On the opposite end of the weather spectrum, most churchgoers (55%) say they would miss weekly worship at least occasionally to enjoy an outdoor activity during nice weather. For 15 percent, they’d do so once a year, 22 percent say a few times a year and 18 percent would skip many times a year. Still, 45 percent say they’d never miss church to go outside during good weather.

Other reasons for skipping services

More than half (54%) of churchgoers say they’d miss church to stay in bed a little longer, including 10 percent who say they would skip once a year to get some extra sleep, 26 percent a few times a year and 18 percent many times a year. Sleep is never a reason to miss for 46 percent of U.S. churchgoers.

Churchgoers are even split on missing a service to meet friends. Half (50%) would do so, including 17 percent once a year, 22 percent a few times a year, and 12 percent many times a year. Half (50%) say they’d never skip a weekly worship service to meet a friend or group of friends.

Most U.S. Protestant churchgoers say rain won’t keep them away. But 43 percent say they may miss church to avoid traveling during rainy weather. For 13 percent, they’d miss once a year, 20 percent say a few times a year, and 9 percent say many times a year. Almost 3 in 5 (57%) would never skip a worship service because it was raining.

Despite major sporting events often happening on Sundays, watching sports is the least likely of the six reasons churchgoers say would cause them to skip church. Slightly more than 2 in 5 (42%) say they’d miss a worship service to watch a sporting event or their favorite team, including 11 percent who say once a year, 17 percent a few times a year, and 14 percent many times a year. For 58 percent of US Protestant churchgoers, sports would never cause them to miss church.
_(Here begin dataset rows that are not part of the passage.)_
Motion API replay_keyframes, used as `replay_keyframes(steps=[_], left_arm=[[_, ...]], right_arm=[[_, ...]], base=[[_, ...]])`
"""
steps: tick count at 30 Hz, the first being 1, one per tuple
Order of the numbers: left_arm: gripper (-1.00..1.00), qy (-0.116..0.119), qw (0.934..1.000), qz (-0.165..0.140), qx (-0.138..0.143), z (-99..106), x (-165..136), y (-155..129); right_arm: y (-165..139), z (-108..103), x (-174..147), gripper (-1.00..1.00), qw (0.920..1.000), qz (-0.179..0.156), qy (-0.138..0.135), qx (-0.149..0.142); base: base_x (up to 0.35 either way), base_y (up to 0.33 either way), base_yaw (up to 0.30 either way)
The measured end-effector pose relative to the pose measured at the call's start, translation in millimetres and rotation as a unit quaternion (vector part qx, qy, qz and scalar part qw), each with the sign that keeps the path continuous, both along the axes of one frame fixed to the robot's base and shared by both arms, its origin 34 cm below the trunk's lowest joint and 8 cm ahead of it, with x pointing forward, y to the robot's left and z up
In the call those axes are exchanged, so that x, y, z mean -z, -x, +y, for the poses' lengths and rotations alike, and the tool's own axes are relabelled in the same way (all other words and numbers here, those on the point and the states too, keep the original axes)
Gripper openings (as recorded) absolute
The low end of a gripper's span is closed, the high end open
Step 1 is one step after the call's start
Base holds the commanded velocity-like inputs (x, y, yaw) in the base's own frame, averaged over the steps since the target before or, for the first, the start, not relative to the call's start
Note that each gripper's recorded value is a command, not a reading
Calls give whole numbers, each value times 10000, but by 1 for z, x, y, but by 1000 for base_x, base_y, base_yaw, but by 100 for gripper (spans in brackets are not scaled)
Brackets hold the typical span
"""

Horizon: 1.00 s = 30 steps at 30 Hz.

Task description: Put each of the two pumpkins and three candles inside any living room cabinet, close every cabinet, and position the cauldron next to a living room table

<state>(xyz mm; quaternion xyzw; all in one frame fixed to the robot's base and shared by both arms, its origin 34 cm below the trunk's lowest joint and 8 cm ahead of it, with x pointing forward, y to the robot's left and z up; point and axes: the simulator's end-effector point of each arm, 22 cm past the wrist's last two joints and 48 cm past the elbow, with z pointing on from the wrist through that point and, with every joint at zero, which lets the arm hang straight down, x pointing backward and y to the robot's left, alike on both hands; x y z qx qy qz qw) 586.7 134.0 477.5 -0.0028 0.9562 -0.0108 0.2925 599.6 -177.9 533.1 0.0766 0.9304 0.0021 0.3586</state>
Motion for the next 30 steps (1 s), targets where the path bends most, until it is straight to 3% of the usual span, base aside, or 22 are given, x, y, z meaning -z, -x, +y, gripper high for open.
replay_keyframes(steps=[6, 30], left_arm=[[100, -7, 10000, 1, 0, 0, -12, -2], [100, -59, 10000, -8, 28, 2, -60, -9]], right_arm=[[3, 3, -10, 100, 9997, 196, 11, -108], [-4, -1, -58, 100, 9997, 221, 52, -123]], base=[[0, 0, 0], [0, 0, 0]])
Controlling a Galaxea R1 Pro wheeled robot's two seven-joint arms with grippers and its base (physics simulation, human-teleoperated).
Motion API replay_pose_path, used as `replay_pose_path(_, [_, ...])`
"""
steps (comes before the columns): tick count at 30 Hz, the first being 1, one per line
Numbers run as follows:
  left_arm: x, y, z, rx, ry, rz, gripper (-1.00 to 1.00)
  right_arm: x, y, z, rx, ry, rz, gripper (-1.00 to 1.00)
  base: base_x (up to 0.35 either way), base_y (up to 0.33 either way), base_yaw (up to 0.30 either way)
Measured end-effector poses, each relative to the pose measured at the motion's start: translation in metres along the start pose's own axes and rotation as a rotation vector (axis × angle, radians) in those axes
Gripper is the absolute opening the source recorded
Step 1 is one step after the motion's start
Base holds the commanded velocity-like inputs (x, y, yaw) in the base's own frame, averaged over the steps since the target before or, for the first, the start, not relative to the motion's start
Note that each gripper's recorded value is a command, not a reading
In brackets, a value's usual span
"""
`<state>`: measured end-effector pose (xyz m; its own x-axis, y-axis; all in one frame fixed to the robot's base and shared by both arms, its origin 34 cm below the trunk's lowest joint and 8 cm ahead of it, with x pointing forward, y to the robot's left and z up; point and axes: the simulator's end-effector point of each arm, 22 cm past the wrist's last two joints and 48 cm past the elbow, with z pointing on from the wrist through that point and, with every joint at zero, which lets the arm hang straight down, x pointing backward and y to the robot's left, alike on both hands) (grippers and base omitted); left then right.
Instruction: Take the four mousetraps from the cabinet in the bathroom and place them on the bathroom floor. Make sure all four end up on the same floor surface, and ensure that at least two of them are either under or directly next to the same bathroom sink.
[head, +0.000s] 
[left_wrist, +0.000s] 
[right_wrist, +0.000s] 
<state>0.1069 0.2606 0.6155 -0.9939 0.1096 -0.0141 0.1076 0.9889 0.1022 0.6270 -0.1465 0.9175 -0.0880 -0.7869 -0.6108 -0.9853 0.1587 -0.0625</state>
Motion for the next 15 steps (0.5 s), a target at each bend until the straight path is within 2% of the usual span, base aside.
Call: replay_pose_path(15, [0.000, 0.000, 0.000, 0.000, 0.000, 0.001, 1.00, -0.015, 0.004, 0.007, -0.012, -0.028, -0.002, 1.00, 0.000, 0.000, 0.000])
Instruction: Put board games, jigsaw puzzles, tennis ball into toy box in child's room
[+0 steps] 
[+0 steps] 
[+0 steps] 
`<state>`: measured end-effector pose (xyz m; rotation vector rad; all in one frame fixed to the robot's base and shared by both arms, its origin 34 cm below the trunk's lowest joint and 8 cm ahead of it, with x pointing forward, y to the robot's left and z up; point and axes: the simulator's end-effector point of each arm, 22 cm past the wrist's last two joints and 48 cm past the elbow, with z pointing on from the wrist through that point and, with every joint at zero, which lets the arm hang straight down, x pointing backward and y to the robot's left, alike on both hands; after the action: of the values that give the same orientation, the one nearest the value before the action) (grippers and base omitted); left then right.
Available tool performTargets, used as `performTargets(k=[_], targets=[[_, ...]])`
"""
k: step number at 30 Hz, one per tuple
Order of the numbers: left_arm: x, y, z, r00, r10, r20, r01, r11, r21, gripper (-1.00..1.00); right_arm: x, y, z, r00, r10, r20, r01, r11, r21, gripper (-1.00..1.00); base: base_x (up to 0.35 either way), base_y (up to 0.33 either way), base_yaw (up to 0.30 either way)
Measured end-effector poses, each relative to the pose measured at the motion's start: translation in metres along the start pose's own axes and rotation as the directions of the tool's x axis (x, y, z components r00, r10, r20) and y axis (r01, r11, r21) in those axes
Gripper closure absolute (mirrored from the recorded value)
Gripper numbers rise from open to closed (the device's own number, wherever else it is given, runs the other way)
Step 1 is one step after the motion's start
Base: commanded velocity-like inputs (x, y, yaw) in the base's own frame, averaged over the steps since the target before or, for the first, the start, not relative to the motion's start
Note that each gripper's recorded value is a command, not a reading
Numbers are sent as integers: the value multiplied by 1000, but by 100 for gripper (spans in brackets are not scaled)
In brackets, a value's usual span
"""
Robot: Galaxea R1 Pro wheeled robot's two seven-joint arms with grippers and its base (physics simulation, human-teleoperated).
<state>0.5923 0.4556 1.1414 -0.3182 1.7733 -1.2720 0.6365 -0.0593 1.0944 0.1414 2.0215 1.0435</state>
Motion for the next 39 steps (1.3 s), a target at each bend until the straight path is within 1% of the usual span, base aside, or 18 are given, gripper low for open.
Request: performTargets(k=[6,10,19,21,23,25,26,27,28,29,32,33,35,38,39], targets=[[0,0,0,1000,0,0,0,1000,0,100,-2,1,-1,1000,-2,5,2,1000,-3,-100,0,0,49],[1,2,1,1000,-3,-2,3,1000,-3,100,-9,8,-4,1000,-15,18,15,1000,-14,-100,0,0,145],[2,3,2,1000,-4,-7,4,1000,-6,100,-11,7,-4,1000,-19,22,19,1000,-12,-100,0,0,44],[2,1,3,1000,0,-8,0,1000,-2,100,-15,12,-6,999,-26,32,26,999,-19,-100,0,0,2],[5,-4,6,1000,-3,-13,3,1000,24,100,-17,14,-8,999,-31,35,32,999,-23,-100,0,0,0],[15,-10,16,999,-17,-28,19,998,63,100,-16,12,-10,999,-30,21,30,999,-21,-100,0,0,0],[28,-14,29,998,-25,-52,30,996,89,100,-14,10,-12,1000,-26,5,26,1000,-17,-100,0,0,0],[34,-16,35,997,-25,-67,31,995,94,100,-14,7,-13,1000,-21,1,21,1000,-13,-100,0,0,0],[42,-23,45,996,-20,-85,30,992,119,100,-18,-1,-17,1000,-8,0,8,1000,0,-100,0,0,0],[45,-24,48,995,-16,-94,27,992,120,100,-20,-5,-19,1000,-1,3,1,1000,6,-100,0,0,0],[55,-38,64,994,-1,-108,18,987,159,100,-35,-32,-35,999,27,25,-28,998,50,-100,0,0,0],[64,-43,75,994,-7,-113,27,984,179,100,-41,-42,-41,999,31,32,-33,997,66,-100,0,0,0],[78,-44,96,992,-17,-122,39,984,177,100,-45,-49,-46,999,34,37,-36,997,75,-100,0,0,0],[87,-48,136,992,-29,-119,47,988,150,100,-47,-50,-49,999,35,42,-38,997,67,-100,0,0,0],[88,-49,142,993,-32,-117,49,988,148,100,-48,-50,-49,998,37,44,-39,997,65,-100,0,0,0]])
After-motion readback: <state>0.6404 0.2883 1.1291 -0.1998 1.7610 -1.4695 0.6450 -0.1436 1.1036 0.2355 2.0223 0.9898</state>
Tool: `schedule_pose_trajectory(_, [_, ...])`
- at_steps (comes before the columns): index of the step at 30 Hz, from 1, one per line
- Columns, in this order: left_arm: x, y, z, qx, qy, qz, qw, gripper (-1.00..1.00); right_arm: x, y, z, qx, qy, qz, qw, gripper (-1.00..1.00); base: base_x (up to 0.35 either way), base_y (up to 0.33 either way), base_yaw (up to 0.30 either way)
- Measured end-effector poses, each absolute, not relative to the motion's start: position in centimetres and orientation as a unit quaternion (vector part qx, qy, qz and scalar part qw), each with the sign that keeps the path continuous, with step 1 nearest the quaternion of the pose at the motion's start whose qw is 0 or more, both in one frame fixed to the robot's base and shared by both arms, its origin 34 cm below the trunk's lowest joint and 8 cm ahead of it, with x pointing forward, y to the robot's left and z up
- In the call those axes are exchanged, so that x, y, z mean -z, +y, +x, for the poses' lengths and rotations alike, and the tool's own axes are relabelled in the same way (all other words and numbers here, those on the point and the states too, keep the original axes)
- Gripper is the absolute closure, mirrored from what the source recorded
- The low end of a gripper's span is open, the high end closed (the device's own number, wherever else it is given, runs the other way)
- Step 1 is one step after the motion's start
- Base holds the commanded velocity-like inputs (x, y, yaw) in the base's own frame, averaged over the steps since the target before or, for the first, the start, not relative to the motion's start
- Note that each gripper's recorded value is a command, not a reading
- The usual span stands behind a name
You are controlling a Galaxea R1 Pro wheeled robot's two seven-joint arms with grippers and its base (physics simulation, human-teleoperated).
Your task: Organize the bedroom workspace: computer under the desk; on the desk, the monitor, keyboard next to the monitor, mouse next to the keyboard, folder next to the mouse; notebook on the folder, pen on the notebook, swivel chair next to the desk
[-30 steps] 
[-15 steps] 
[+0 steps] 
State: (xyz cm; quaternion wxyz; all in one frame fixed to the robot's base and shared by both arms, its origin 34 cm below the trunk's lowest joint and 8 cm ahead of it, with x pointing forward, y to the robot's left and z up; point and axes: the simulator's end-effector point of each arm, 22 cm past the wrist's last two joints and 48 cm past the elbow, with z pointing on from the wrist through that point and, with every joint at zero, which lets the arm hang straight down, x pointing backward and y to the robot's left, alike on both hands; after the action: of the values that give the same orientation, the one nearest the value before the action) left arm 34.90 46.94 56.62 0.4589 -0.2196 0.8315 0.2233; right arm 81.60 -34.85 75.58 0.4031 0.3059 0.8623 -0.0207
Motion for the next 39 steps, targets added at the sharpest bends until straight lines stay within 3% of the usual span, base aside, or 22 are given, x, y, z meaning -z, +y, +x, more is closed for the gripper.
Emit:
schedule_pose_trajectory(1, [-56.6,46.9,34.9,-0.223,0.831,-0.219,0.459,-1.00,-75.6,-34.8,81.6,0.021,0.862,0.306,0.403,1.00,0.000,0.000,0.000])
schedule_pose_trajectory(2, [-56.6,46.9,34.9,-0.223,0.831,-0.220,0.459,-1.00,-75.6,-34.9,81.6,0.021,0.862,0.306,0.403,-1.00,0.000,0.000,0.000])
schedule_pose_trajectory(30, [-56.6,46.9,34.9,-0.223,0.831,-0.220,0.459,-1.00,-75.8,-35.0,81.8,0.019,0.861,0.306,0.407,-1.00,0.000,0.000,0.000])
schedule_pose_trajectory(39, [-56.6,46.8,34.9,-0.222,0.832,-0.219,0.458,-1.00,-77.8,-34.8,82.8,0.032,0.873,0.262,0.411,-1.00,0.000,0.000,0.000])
“There is a good reason some churches are in the habit of noting the weather conditions when they record their worship attendance,” said McConnell. “The weather, both good and bad, is part of the decision-making process for many churchgoers.”

Different groups, different reasons

Some churchgoers are more likely to skip for specific reasons. Churchgoers in the Midwest are the least likely to say they’ll miss many times a year to watch sports (8%). Men (46%) are more likely to say they’d stay home to watch their favorite team at least once a year than women (39%), while women (47%) are more likely to miss because of rain than men (37%).

Those under 50 are more likely to miss worship services to enjoy an outdoor activity and meet friends than those 50 and older. In addition, the younger a churchgoer is, the more likely they are to stay in bed and sleep on Sunday mornings at least occasionally.

Perhaps unsurprisingly, churchgoers who attend four times a month or more are less likely to say they’d ever miss for any of the six options than those who attend one to three times a month. Also, evangelicals by belief are less likely to say they would skip for any of the listed reasons than those without such theological convictions.

Additionally, the oldest group of churchgoers (65+) and those of other ethnicities (not white, Hispanic, or African American) are frequently among the least likely to say they’d miss for those reasons.

Denominationally, Presbyterians are among the least likely to say they’d ever miss church for any of the reasons. Meanwhile, Methodist churchgoers are among the most likely to say they would skip at least once a year for each of the six reasons. Those who attend Restorationist movement congregations are also among the most likely to miss services for five of the six options at least occasionally.